Nobody achieves perfection the first time, and this is particularly true in remote rural areas of Africa, trying to introduce new products to a new and undeveloped market, while providing asset finance at the same time. It’s a complex and challenging task. For SolarNow, building the network of franchises has been a learning experience. It has meant discovering what customers are looking for, what doesn’t work and what motivates entrepreneurs. It has required a focus on being demand-driven.

SolarNow’s management team concedes there are things it might have done differently in retrospect. Initial targets to scale may have been optimistic, and didn’t allow for adaptation or tweaking of the basic model with a core group of branches before rapid expansion. Maintaining simplicity and standardization of the model took a while to achieve, and the importance of constant communication with franchisees and customers – including regular follow-up – has dramatically improved. Modification of its rewards and incentive schemes has meant a focus on short-term economic benefits while using a structure that fosters peer group motivation. And engaging franchisees in better understanding the performance of the business and having a say in significant organizational change decisions has improved performance and morale alike.

Finally, the credit process is the most difficult part of an enterprise providing products beyond the cash-only reach of customers.
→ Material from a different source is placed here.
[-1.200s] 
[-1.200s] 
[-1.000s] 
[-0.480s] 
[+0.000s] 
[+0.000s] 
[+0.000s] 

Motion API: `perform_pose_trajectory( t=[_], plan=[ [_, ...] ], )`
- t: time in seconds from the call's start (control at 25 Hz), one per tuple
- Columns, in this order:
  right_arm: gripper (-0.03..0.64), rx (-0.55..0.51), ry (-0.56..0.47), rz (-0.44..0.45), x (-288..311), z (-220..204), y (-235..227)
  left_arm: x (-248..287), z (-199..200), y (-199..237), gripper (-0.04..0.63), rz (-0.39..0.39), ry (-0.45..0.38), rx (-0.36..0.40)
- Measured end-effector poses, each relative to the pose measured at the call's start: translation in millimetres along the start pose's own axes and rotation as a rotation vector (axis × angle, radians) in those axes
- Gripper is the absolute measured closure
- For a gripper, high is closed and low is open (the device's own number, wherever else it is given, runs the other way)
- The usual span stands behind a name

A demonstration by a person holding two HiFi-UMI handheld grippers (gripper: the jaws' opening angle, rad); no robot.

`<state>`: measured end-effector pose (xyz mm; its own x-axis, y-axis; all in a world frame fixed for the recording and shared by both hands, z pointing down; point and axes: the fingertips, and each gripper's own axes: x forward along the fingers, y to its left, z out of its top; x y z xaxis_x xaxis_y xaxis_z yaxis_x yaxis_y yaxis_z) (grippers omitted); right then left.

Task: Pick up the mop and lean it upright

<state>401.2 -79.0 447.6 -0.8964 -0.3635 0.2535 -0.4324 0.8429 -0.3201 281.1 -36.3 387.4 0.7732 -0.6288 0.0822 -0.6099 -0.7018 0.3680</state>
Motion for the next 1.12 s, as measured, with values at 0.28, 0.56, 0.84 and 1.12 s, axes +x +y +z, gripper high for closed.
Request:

Getting the right balance of franchisee involvement in the credit process improves accountability and ownership without impairing the ability to grow strong customer relationships. Developing a process that builds trust and fosters collaboration with the franchisee network, finding the right people and training them with a long-term vision, incentivizing them to perform well, all while balancing the roles and responsibilities of the credit process is a complex challenge indeed. With its continued expansion and burgeoning reputation, SolarNow is showing that it is a challenge that can be met.